Ensemble models - extended tutorial

Download the notebook, the raw script, or the annotated script for this tutorial (right-click on the link and save).

Simple example of a homogeneous ensemble using learning networks

In this simple example, no bagging is used, so every atomic model gets the same learned parameters, unless the atomic model training algorithm has randomness, eg, DecisionTree with random subsampling of features at nodes.

Note that MLJ has a built in model wrapper called EnsembleModel for creating bagged ensembles with a few lines of code.

Definition of composite model type

using MLJ
using PyPlot
import Statistics

learning network (composite model spec):

Xs = source()
ys = source()

atom = @load DecisionTreeRegressor
atom.n_subfeatures = 4 # to ensure diversity among trained atomic models

machines = (machine(atom, Xs, ys) for i in 1:100)
Base.Generator{UnitRange{Int64},Main.FD_SANDBOX_15866893453267974565.var"#56#57"}(Main.FD_SANDBOX_15866893453267974565.var"#56#57"(), 1:100)

overload mean for nodes:

Statistics.mean(v...) = mean(v)
Statistics.mean(v::AbstractVector{<:AbstractNode}) = node(mean, v...)

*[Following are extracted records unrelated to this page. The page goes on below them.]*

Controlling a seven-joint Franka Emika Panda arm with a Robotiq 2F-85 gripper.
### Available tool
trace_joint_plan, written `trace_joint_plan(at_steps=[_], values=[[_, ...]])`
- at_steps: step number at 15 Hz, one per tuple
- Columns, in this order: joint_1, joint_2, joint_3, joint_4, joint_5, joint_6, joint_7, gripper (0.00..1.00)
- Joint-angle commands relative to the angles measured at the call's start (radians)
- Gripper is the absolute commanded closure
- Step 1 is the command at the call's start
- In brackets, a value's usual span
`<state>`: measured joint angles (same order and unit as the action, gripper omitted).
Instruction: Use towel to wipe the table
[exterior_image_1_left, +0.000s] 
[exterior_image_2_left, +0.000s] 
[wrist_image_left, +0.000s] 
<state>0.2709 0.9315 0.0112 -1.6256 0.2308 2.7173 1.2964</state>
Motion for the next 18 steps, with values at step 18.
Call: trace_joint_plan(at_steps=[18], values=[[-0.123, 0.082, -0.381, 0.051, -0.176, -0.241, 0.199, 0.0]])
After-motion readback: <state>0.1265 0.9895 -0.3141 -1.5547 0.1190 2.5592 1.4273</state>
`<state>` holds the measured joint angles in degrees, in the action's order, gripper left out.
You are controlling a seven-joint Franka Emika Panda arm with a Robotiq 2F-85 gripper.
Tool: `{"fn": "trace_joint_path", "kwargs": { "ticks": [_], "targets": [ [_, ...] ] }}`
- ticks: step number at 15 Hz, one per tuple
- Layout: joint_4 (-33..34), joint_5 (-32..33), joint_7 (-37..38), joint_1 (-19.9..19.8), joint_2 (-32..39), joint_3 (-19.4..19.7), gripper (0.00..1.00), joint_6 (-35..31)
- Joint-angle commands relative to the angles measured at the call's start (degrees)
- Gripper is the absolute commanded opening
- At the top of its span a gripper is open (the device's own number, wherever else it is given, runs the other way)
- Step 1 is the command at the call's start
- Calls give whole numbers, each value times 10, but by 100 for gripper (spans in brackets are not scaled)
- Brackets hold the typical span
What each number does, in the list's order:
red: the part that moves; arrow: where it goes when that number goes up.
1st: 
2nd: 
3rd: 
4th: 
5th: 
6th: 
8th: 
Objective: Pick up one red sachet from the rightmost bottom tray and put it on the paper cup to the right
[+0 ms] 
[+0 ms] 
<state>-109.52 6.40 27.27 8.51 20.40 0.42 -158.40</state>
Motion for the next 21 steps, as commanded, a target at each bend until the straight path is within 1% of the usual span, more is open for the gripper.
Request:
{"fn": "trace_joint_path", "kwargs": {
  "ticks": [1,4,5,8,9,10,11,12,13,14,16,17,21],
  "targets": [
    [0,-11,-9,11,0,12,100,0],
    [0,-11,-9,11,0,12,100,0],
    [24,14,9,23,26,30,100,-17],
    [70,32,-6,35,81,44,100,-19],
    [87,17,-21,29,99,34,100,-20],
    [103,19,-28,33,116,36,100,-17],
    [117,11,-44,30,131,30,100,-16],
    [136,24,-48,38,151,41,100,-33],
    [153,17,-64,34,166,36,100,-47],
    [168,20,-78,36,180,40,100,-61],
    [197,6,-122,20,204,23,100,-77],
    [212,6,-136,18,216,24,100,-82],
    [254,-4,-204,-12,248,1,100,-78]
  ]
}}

yhat = mean([predict(m, Xs) for  m in machines]);

new composite model type and instance:

surrogate = Deterministic()
mach = machine(surrogate, Xs, ys; predict=yhat)

@from_network mach begin
    mutable struct OneHundredModels
        atom=atom
    end
end

one_hundred_models = OneHundredModels()
OneHundredModels(
    atom = DecisionTreeRegressor(
            max_depth = -1,
            min_samples_leaf = 5,
            min_samples_split = 2,
            min_purity_increase = 0.0,
            n_subfeatures = 4,
            post_prune = false,
            merge_purity_threshold = 1.0)) @500

Application to data

X, y = @load_boston;

tune regularization parameter for a single tree:

r = range(atom,
          :min_samples_split,
          lower=2,
          upper=100, scale=:log)

mach = machine(atom, X, y)

curve = learning_curve!(mach,
                        range=r,
                        measure=mav,
                        resampling=CV(nfolds=9),
                        verbosity=0)

plot(curve.parameter_values, curve.measurements)
xlabel(curve.parameter_name)

tune regularization parameter for all trees in ensemble simultaneously:

r = range(one_hundred_models,
          :(atom.min_samples_split),
          lower=2,
          upper=100, scale=:log)

mach = machine(one_hundred_models, X, y)

curve = learning_curve!(mach,
                        range=r,
                        measure=mav,
                        resampling=CV(nfolds=9),
                        verbosity=0)

plot(curve.parameter_values, curve.measurements)
xlabel(curve.parameter_name)